**Task**
Each entry is to be retyped exactly as it appears, and each image is to be dropped.

+--

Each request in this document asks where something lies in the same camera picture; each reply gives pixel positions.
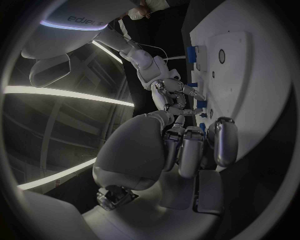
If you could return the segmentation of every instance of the glowing light bar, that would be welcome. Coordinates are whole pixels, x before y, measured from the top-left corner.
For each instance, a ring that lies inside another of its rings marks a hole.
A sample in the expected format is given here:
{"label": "glowing light bar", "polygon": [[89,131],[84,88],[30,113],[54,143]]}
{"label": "glowing light bar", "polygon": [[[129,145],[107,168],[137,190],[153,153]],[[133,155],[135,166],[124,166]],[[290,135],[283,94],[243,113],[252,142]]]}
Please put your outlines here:
{"label": "glowing light bar", "polygon": [[55,29],[68,29],[68,30],[79,30],[79,31],[99,31],[99,30],[105,29],[108,25],[108,24],[106,24],[105,26],[96,27],[96,28],[83,28],[83,27],[74,27],[74,26],[62,26],[62,25],[49,23],[46,21],[40,21],[40,24],[44,25],[46,27],[55,28]]}
{"label": "glowing light bar", "polygon": [[117,61],[119,61],[121,64],[123,64],[122,60],[120,58],[118,58],[116,55],[114,55],[111,51],[107,50],[104,46],[102,46],[101,44],[99,44],[96,41],[92,41],[92,44],[95,44],[98,48],[101,48],[104,52],[106,52],[107,54],[111,55],[114,59],[116,59]]}
{"label": "glowing light bar", "polygon": [[41,186],[43,184],[50,183],[52,181],[55,181],[56,179],[60,179],[64,176],[67,176],[67,175],[72,174],[76,171],[79,171],[80,169],[83,169],[87,166],[90,166],[90,165],[94,164],[95,161],[96,161],[96,158],[94,158],[92,160],[89,160],[89,161],[86,161],[86,162],[84,162],[82,164],[79,164],[77,166],[74,166],[72,168],[69,168],[67,170],[61,171],[59,173],[53,174],[51,176],[47,176],[47,177],[44,177],[44,178],[36,180],[36,181],[31,181],[31,182],[28,182],[28,183],[25,183],[25,184],[22,184],[22,185],[18,185],[18,187],[22,190],[27,190],[27,189],[32,189],[32,188]]}
{"label": "glowing light bar", "polygon": [[51,95],[51,96],[61,96],[77,99],[87,99],[100,102],[106,102],[111,104],[120,104],[125,106],[134,107],[135,105],[130,102],[119,101],[111,98],[106,98],[102,96],[89,95],[73,91],[65,91],[51,88],[36,88],[33,86],[7,86],[4,89],[5,94],[41,94],[41,95]]}

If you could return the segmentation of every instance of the purple light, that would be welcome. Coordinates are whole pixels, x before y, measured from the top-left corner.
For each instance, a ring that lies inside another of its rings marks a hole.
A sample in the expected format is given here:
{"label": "purple light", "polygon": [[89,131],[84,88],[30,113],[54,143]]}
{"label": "purple light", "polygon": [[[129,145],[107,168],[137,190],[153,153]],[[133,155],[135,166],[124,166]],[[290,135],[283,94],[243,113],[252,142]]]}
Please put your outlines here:
{"label": "purple light", "polygon": [[105,26],[98,27],[98,28],[82,28],[82,27],[74,27],[74,26],[56,25],[56,24],[49,23],[46,21],[40,21],[40,24],[50,27],[50,28],[55,28],[55,29],[68,29],[68,30],[79,30],[79,31],[99,31],[99,30],[105,29],[108,25],[108,24],[106,24]]}

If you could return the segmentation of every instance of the led light strip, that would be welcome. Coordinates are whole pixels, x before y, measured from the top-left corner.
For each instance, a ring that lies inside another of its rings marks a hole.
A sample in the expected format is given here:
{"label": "led light strip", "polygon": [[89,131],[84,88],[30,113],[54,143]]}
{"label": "led light strip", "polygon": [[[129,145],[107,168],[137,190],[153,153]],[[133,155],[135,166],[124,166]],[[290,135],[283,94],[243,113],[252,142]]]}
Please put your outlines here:
{"label": "led light strip", "polygon": [[106,24],[105,26],[98,27],[98,28],[83,28],[83,27],[74,27],[74,26],[62,26],[62,25],[49,23],[46,21],[40,21],[40,24],[44,25],[46,27],[55,28],[55,29],[68,29],[68,30],[79,30],[79,31],[99,31],[99,30],[105,29],[108,25],[108,24]]}
{"label": "led light strip", "polygon": [[102,96],[89,95],[73,91],[65,91],[51,88],[36,88],[33,86],[7,86],[4,89],[5,94],[41,94],[41,95],[51,95],[51,96],[61,96],[77,99],[87,99],[100,102],[106,102],[111,104],[120,104],[125,106],[134,107],[135,105],[130,102],[119,101],[111,98],[106,98]]}
{"label": "led light strip", "polygon": [[51,176],[47,176],[47,177],[44,177],[44,178],[36,180],[36,181],[31,181],[31,182],[28,182],[28,183],[25,183],[25,184],[22,184],[22,185],[18,185],[18,187],[22,190],[27,190],[27,189],[32,189],[32,188],[41,186],[43,184],[50,183],[52,181],[55,181],[56,179],[60,179],[64,176],[67,176],[67,175],[72,174],[76,171],[79,171],[80,169],[83,169],[87,166],[90,166],[90,165],[94,164],[95,161],[96,161],[96,158],[94,158],[92,160],[89,160],[89,161],[86,161],[86,162],[84,162],[82,164],[79,164],[77,166],[74,166],[72,168],[69,168],[67,170],[61,171],[59,173],[53,174]]}
{"label": "led light strip", "polygon": [[117,61],[119,61],[121,64],[123,64],[122,60],[120,58],[118,58],[116,55],[114,55],[111,51],[107,50],[104,46],[102,46],[101,44],[99,44],[96,41],[92,41],[92,44],[95,44],[98,48],[101,48],[104,52],[106,52],[107,54],[111,55],[114,59],[116,59]]}

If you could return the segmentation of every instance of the humanoid robot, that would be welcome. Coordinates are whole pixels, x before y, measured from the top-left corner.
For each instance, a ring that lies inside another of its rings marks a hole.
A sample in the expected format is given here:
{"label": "humanoid robot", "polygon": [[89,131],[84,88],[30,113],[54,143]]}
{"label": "humanoid robot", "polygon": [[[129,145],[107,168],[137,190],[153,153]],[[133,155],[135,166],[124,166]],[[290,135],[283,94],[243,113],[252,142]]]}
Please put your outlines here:
{"label": "humanoid robot", "polygon": [[[118,8],[109,7],[116,4]],[[85,0],[84,4],[80,0],[67,1],[40,22],[21,52],[25,58],[38,60],[29,79],[34,87],[43,88],[70,73],[67,53],[98,41],[130,61],[142,86],[152,92],[158,111],[122,124],[97,156],[93,177],[100,187],[98,202],[106,210],[131,202],[136,197],[131,190],[150,188],[162,171],[170,171],[176,163],[182,178],[193,179],[208,146],[214,151],[216,164],[222,167],[233,164],[238,153],[238,130],[233,119],[220,117],[209,127],[207,138],[198,126],[184,128],[185,116],[203,111],[185,109],[185,95],[199,101],[205,97],[184,85],[177,70],[169,70],[161,57],[152,58],[138,44],[107,27],[109,21],[134,6],[122,0]],[[174,122],[174,115],[179,117],[163,136],[163,129]]]}

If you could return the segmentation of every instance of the circular hole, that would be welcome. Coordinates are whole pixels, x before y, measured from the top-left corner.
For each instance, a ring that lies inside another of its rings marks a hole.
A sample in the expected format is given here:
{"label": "circular hole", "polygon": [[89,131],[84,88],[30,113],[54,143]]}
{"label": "circular hole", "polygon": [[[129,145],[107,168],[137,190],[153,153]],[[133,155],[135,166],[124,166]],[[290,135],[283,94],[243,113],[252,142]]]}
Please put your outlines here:
{"label": "circular hole", "polygon": [[225,62],[225,52],[222,49],[219,51],[219,61],[221,64]]}

+--

**Result for this exercise**
Each request in this document asks where something lies in the same camera picture; each reply gives pixel positions.
If you could return the segmentation of every instance of the glowing light bar, that would be welcome. Coordinates are whole pixels, x before y, measured from the top-left corner.
For each instance, a ring that lies inside another of its rings marks a hole.
A sample in the expected format is given here:
{"label": "glowing light bar", "polygon": [[89,131],[84,88],[30,113],[54,143]]}
{"label": "glowing light bar", "polygon": [[[129,145],[107,168],[137,190],[153,153]],[[133,155],[135,166],[124,166]],[[290,135],[283,94],[243,113],[252,142]]]}
Please put your outlines here:
{"label": "glowing light bar", "polygon": [[55,29],[68,29],[68,30],[79,30],[79,31],[99,31],[99,30],[105,29],[108,25],[108,24],[106,24],[105,26],[96,27],[96,28],[83,28],[83,27],[74,27],[74,26],[62,26],[62,25],[49,23],[46,21],[40,21],[40,24],[44,25],[46,27],[55,28]]}
{"label": "glowing light bar", "polygon": [[117,61],[119,61],[121,64],[123,64],[122,60],[120,58],[118,58],[116,55],[114,55],[111,51],[107,50],[104,46],[102,46],[101,44],[99,44],[96,41],[92,41],[92,44],[95,44],[98,48],[101,48],[104,52],[106,52],[107,54],[111,55],[114,59],[116,59]]}
{"label": "glowing light bar", "polygon": [[41,186],[43,184],[50,183],[52,181],[55,181],[56,179],[60,179],[64,176],[67,176],[67,175],[72,174],[76,171],[79,171],[80,169],[83,169],[87,166],[90,166],[90,165],[94,164],[95,161],[96,161],[96,158],[94,158],[92,160],[89,160],[89,161],[86,161],[86,162],[84,162],[82,164],[79,164],[77,166],[74,166],[72,168],[69,168],[67,170],[61,171],[59,173],[53,174],[51,176],[47,176],[47,177],[44,177],[44,178],[36,180],[36,181],[31,181],[31,182],[28,182],[28,183],[25,183],[25,184],[22,184],[22,185],[18,185],[18,187],[22,190],[27,190],[27,189],[32,189],[32,188]]}
{"label": "glowing light bar", "polygon": [[51,95],[51,96],[61,96],[77,99],[87,99],[100,102],[106,102],[111,104],[120,104],[125,106],[134,107],[135,105],[130,102],[119,101],[111,98],[106,98],[102,96],[89,95],[73,91],[65,91],[51,88],[36,88],[33,86],[7,86],[4,89],[5,94],[41,94],[41,95]]}

If you could return the segmentation of every instance of the purple light, that would be welcome. Coordinates are whole pixels, x before y, measured from the top-left corner.
For each instance, a ring that lies inside another of its rings marks a hole.
A sample in the expected format is given here:
{"label": "purple light", "polygon": [[89,131],[84,88],[30,113],[54,143]]}
{"label": "purple light", "polygon": [[[129,145],[107,168],[137,190],[153,153]],[[133,155],[135,166],[124,166]],[[290,135],[283,94],[243,113],[252,142]]]}
Please put your outlines here:
{"label": "purple light", "polygon": [[105,26],[98,27],[98,28],[82,28],[82,27],[74,27],[74,26],[56,25],[56,24],[49,23],[46,21],[40,21],[40,24],[50,27],[50,28],[55,28],[55,29],[68,29],[68,30],[79,30],[79,31],[99,31],[99,30],[105,29],[108,25],[108,24],[106,24]]}

If you could return the segmentation of every instance of the led light strip, that would be welcome. Coordinates are whole pixels, x before y, measured from the top-left corner.
For each instance, a ring that lies inside another of its rings marks a hole.
A sample in the expected format is given here:
{"label": "led light strip", "polygon": [[89,131],[84,88],[30,113],[54,143]]}
{"label": "led light strip", "polygon": [[[129,145],[107,168],[137,190],[153,153]],[[133,155],[135,166],[124,166]],[[290,135],[283,94],[243,113],[252,142]]]}
Please put your outlines here:
{"label": "led light strip", "polygon": [[106,24],[105,26],[98,27],[98,28],[83,28],[83,27],[74,27],[74,26],[62,26],[62,25],[49,23],[46,21],[40,21],[40,24],[44,25],[46,27],[55,28],[55,29],[68,29],[68,30],[79,30],[79,31],[99,31],[99,30],[105,29],[108,25],[108,24]]}
{"label": "led light strip", "polygon": [[102,96],[89,95],[73,91],[65,91],[51,88],[36,88],[33,86],[7,86],[4,89],[5,94],[41,94],[41,95],[51,95],[51,96],[61,96],[77,99],[87,99],[100,102],[106,102],[111,104],[120,104],[125,106],[134,107],[135,105],[130,102],[119,101],[111,98],[106,98]]}
{"label": "led light strip", "polygon": [[51,176],[47,176],[47,177],[44,177],[44,178],[36,180],[36,181],[31,181],[31,182],[28,182],[28,183],[25,183],[25,184],[22,184],[22,185],[18,185],[18,187],[22,190],[27,190],[27,189],[32,189],[32,188],[41,186],[43,184],[50,183],[52,181],[55,181],[56,179],[60,179],[64,176],[67,176],[67,175],[72,174],[76,171],[79,171],[80,169],[83,169],[87,166],[90,166],[90,165],[94,164],[95,161],[96,161],[96,158],[94,158],[92,160],[89,160],[89,161],[86,161],[86,162],[84,162],[82,164],[79,164],[77,166],[74,166],[72,168],[69,168],[67,170],[61,171],[59,173],[53,174]]}
{"label": "led light strip", "polygon": [[117,61],[119,61],[121,64],[123,64],[122,60],[120,58],[118,58],[116,55],[114,55],[111,51],[107,50],[104,46],[102,46],[101,44],[99,44],[96,41],[92,41],[92,44],[95,44],[98,48],[101,48],[104,52],[106,52],[107,54],[111,55],[114,59],[116,59]]}

If you could return the segmentation of every instance of the humanoid robot, that would be welcome. Coordinates are whole pixels, x before y, measured from the top-left corner.
For each instance, a ring that lies inside another of its rings marks a hole.
A sample in the expected format is given here:
{"label": "humanoid robot", "polygon": [[89,131],[84,88],[30,113],[54,143]]}
{"label": "humanoid robot", "polygon": [[[129,145],[107,168],[137,190],[153,153]],[[133,155],[135,166],[124,166]],[[290,135],[283,94],[243,113],[252,142]]]}
Please put your outlines here:
{"label": "humanoid robot", "polygon": [[[118,8],[109,7],[116,4]],[[85,0],[84,4],[80,0],[67,1],[40,22],[21,52],[25,58],[38,60],[29,79],[34,87],[43,88],[70,73],[67,53],[98,41],[130,61],[142,86],[152,92],[158,111],[122,124],[97,156],[93,177],[100,187],[98,202],[106,210],[131,202],[136,197],[131,190],[150,188],[162,171],[170,171],[176,163],[182,178],[193,179],[208,146],[214,151],[216,164],[222,167],[233,164],[238,153],[238,130],[233,119],[220,117],[209,127],[207,138],[198,126],[184,128],[185,116],[203,111],[185,109],[185,95],[199,101],[205,97],[184,85],[177,70],[169,70],[161,57],[152,58],[138,44],[107,27],[109,21],[134,6],[122,0]],[[174,122],[174,115],[179,117],[163,136],[163,129]]]}

If you could return the segmentation of every instance of the circular hole, that would be welcome. Coordinates are whole pixels, x before y, measured from the top-left corner.
For each instance, a ring that lies inside another of its rings marks a hole.
A sample in the expected format is given here:
{"label": "circular hole", "polygon": [[89,131],[84,88],[30,113],[54,143]]}
{"label": "circular hole", "polygon": [[[129,145],[107,168],[137,190],[153,153]],[[133,155],[135,166],[124,166]],[[290,135],[283,94],[243,113],[252,142]]]}
Please put your outlines here:
{"label": "circular hole", "polygon": [[225,62],[225,52],[222,49],[219,51],[219,61],[221,64]]}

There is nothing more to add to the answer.